It’s completely unnecessary, punishing the vast majority of workers who had no part in the riot. It gives the strong impression of a government feeling its pride wounded and taking it out on any and every outsider.

It also reveals a complete lack of understanding about social and cultural behaviour, including people’s social and cultural response to the government’s own behaviour. It failed for example to anticipate that fair-minded Singaporeans would speak up against deportation of those whom the government itself said was not guilty of participation in the riot. This ignorance of how the public feels echoes the lack of understanding it has about the social and cultural impact of immigration and rising costs.

Workers from India and Bangladesh like Little India. The precinct provides a variety of amenities that they need and which they can’t get anywhere else. There are shops that sell food and groceries that suit their tastes, cheap phones and phone cards for calling home, and gifts that are suitable for sending to their families. Best of all, it is an environment where retailers speak their language and is a central spot where friends and relatives from other parts of Singapore can come to to meet on a day off.
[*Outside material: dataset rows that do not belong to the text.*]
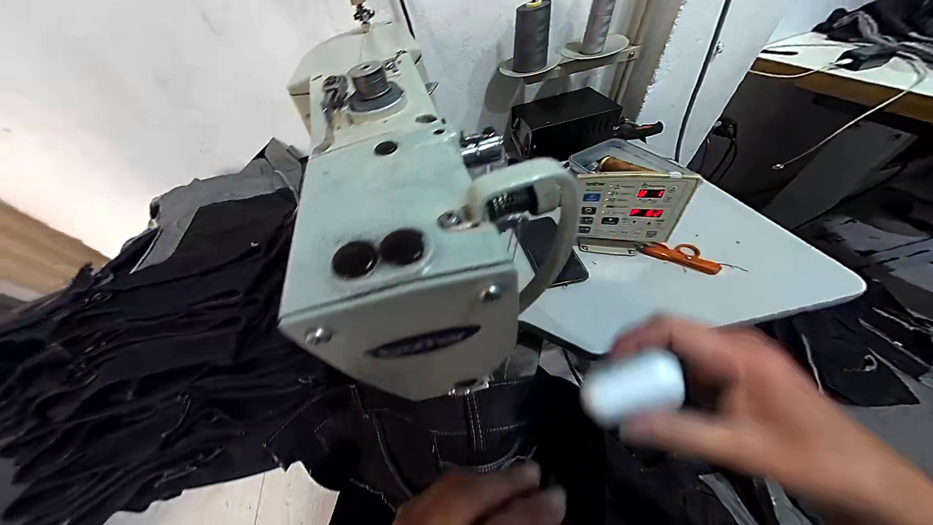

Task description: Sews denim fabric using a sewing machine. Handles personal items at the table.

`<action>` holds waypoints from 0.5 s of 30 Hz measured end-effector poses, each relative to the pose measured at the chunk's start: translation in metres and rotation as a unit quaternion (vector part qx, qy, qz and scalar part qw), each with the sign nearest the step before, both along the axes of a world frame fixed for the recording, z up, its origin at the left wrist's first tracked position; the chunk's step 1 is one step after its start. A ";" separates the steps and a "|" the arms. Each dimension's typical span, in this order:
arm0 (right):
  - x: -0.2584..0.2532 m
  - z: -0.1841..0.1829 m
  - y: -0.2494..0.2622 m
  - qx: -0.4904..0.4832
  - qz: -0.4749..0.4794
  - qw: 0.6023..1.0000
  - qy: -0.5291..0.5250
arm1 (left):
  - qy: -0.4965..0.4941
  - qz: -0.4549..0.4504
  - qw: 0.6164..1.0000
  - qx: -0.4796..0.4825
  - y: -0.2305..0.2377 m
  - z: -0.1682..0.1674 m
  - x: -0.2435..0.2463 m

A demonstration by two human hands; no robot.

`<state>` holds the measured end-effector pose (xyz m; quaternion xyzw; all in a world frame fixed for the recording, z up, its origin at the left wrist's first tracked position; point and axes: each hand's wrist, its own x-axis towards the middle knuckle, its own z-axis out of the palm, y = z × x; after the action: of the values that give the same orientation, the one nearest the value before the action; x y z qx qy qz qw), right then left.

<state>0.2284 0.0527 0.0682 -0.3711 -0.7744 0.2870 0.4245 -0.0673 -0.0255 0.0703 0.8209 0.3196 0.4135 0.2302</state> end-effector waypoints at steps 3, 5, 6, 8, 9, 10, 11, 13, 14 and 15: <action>-0.036 0.000 -0.071 -0.089 0.090 0.992 -0.005 | -0.005 0.008 0.999 -0.043 -0.003 0.005 0.022; -0.051 -0.007 -0.088 -0.128 0.083 0.988 0.014 | -0.041 0.012 0.996 -0.081 -0.007 0.000 0.026; -0.055 -0.012 -0.090 -0.143 0.089 0.985 0.035 | -0.058 0.010 0.992 -0.111 -0.006 -0.003 0.024; -0.059 -0.020 -0.089 -0.160 0.134 0.975 0.080 | -0.075 0.025 0.985 -0.154 -0.001 -0.017 0.017; -0.062 -0.025 -0.088 -0.172 0.169 0.964 0.108 | -0.062 0.033 0.985 -0.157 0.001 -0.025 0.011; -0.066 -0.030 -0.086 -0.187 0.202 0.951 0.138 | -0.043 0.045 0.987 -0.149 0.000 -0.030 0.005; -0.070 -0.035 -0.084 -0.203 0.221 0.939 0.168 | -0.027 0.086 0.988 -0.125 -0.004 -0.029 -0.002; -0.078 -0.044 -0.081 -0.224 0.209 0.926 0.221 | -0.026 0.196 0.979 -0.042 -0.017 -0.007 -0.024; -0.081 -0.047 -0.079 -0.234 0.205 0.920 0.238 | -0.036 0.227 0.973 0.004 -0.029 0.015 -0.039; -0.082 -0.048 -0.077 -0.240 0.208 0.915 0.248 | -0.043 0.228 0.972 0.038 -0.046 0.041 -0.057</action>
<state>0.1466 -0.0245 0.0200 -0.2096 -0.6120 0.6284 0.4320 -0.1247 -0.0717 0.1109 0.7161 0.4721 0.5017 0.1123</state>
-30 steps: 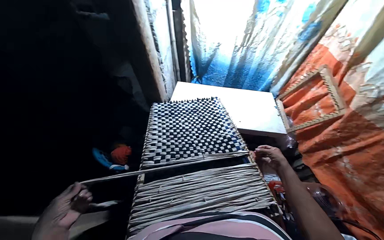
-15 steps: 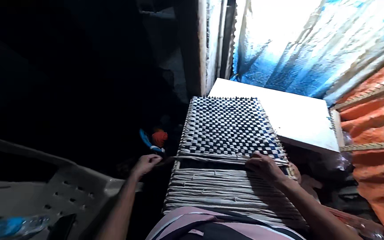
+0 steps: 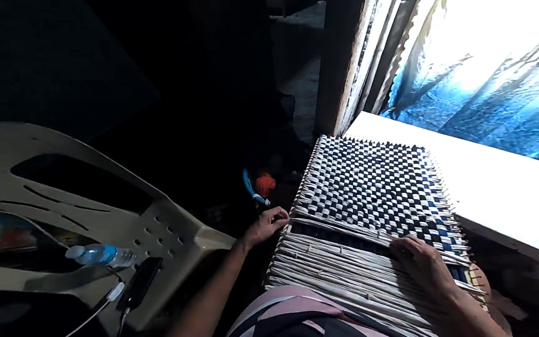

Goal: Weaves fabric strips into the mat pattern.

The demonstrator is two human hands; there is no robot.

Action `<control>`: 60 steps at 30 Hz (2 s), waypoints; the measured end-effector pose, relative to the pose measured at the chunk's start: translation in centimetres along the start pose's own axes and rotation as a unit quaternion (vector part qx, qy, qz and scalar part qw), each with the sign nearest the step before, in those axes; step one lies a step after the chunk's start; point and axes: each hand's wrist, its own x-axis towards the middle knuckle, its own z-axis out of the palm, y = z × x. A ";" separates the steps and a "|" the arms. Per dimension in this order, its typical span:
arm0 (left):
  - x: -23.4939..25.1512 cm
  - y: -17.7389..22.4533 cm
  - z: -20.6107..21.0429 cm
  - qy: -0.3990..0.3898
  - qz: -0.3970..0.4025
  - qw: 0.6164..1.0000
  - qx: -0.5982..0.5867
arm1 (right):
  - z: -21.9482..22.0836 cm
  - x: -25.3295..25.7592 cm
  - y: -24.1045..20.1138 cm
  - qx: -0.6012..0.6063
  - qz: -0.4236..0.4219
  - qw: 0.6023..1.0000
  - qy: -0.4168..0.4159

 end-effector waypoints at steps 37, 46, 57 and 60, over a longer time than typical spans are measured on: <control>-2.9 1.3 0.4 0.076 -0.051 0.973 0.212 | 6.4 7.3 -4.7 0.088 -0.124 0.988 0.000; -3.1 5.2 0.3 0.035 -0.079 0.951 0.296 | 7.2 8.1 -7.0 0.146 -0.031 0.988 -0.034; -3.2 7.6 0.1 -0.060 -0.077 0.933 0.346 | 8.6 7.6 -6.4 0.119 -0.060 0.991 -0.030; -1.6 10.3 -0.1 -0.137 -0.162 0.897 0.387 | 8.7 7.5 -6.4 0.127 -0.061 0.990 -0.027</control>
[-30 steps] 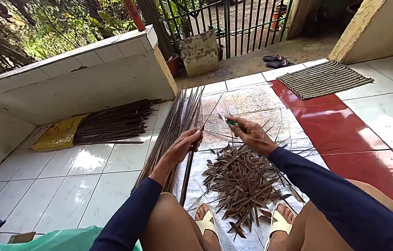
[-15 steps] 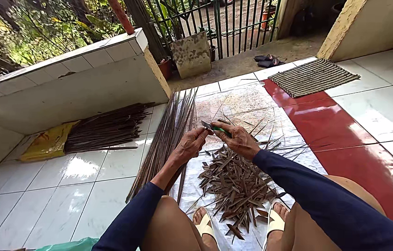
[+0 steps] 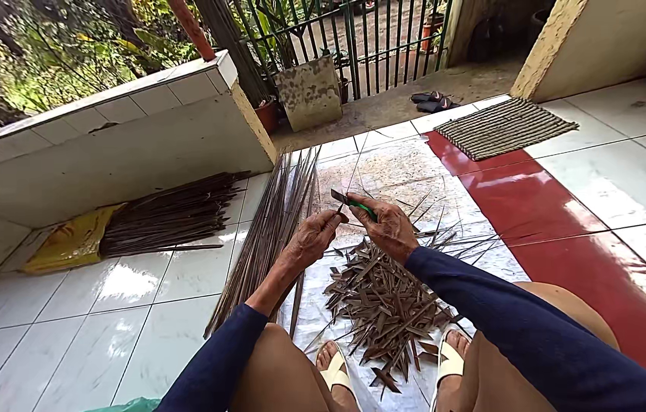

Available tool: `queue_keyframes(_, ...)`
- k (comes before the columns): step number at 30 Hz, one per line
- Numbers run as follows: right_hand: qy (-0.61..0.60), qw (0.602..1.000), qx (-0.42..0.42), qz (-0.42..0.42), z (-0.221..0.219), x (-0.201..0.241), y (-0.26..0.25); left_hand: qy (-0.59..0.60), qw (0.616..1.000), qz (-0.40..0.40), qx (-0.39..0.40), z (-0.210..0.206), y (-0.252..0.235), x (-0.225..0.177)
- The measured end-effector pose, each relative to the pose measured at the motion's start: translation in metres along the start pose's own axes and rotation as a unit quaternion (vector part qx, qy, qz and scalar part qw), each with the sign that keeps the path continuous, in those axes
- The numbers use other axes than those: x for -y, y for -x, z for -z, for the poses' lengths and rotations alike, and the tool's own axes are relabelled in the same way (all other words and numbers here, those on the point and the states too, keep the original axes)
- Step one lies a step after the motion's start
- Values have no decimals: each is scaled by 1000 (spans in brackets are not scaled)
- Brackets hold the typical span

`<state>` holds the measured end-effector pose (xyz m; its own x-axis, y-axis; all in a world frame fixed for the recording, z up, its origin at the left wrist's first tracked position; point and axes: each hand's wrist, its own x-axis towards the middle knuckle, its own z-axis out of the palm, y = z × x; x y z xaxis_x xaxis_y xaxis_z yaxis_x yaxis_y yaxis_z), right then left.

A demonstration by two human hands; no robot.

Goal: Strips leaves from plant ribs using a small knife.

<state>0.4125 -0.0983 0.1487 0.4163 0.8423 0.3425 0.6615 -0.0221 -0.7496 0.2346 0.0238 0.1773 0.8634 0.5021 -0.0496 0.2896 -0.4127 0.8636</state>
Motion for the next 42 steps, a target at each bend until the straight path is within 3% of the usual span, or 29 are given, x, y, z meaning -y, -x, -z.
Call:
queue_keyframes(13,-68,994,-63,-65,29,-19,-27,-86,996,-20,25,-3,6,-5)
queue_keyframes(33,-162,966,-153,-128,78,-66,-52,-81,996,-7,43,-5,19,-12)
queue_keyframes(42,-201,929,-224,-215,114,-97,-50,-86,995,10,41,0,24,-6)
You can’t just tell dorm operators to keep the men confined within dorms and screen a couple of films. People do what they want or need to do, not what the state tells them to do. If any dorm operator tries to confine the men by force, another riot will occur.

Even with these measures, within weeks there will be side effects. If workers insist on gathering in Little India, yet ferry bus services remain restricted, they will just crowd into public buses and trains. Singaporeans will howl louder. On the other hand, if retailers decide to spread out to the suburban neighbourhoods to serve workers in far-flung parts of Singapore, and they succeed in attracting workers to new foci, then Singaporean residents in those neighbourhoods will soon feel the spillover impact of shutting down Little India.

This kind of knee-jerk response by a government that acts more and more from its own sense of insecurity, unable and unwilling to re-examine its biases, is beginning to typify Singapore. Cascade after cascade of quick-fixes with unintended side effects will be the norm.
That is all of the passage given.